The scenes in the streets outside were reminiscent of the 2014 student-led Umbrella Movement, which called for universal suffrage to elect Hong Kong’s chief executive – those demands were not met. But many young people in the streets said they had been too young to take part in the 2014 protests.
The protests follow a peaceful march of more than one million people – almost a fifth of Hong Kong’s population – on 9 June protesting against the bill.
But with street tensions rising and altercations with police during Wednesday’s protest, academics at Hong Kong’s universities said they were fearful that the police were intent on cracking down.
Some 280 international scholars working closely with Hong Kong and the wider East Asian region expressed “deepest concern” over the Hong Kong government’s proposals to amend the extradition laws, which they say would erode freedoms and liberties in Hong Kong, jeopardising the rule of law and human rights in the city.

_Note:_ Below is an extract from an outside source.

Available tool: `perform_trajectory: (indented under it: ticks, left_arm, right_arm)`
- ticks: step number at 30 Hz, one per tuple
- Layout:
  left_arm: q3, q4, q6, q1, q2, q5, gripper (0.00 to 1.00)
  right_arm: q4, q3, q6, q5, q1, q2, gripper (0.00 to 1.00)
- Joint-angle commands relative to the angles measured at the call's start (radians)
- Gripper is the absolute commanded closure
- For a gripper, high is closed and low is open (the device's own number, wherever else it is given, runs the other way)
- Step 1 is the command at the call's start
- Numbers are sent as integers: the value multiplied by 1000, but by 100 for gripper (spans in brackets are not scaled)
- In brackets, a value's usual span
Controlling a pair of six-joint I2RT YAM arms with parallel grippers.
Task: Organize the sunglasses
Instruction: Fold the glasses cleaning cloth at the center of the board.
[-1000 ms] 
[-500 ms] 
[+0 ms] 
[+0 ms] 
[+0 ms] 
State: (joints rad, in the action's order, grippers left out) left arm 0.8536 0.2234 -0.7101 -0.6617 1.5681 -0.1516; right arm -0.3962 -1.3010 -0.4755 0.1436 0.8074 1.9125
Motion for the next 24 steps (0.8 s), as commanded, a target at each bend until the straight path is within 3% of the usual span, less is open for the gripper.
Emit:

In a statement, they called on the Hong Kong government to “conduct proper consultation with local and international academics to ensure academic freedom will not be undermined due to the Proposed Amendments”.
“On 9 June 2019, more than a million people from all walks of life in Hong Kong took to the streets to oppose the Proposed Amendments. It is the biggest rally in Hong Kong since the 1997 handover. Despite the huge protest, the Hong Kong SAR [Special Administrative Region] government refuses to withdraw the Proposed Amendments and is determined to push the bill through,” they said.
“As many have pointed out, the Proposed Amendments will mean that people living in Hong Kong can be removed from Hong Kong to stand trial or serve criminal sentences in Mainland China for the first time after the handover. Under the Proposed Amendments, once the extradition request is signed off, Hong Kong courts will not have the authority to refuse extradition on the grounds of unsatisfactory human rights records or judicial processes.”
The European Union, the United Kingdom, Canada and the United States have already voiced their concerns about the amendments.
University World News Asia Editor Yojana Sharma contributed to this article.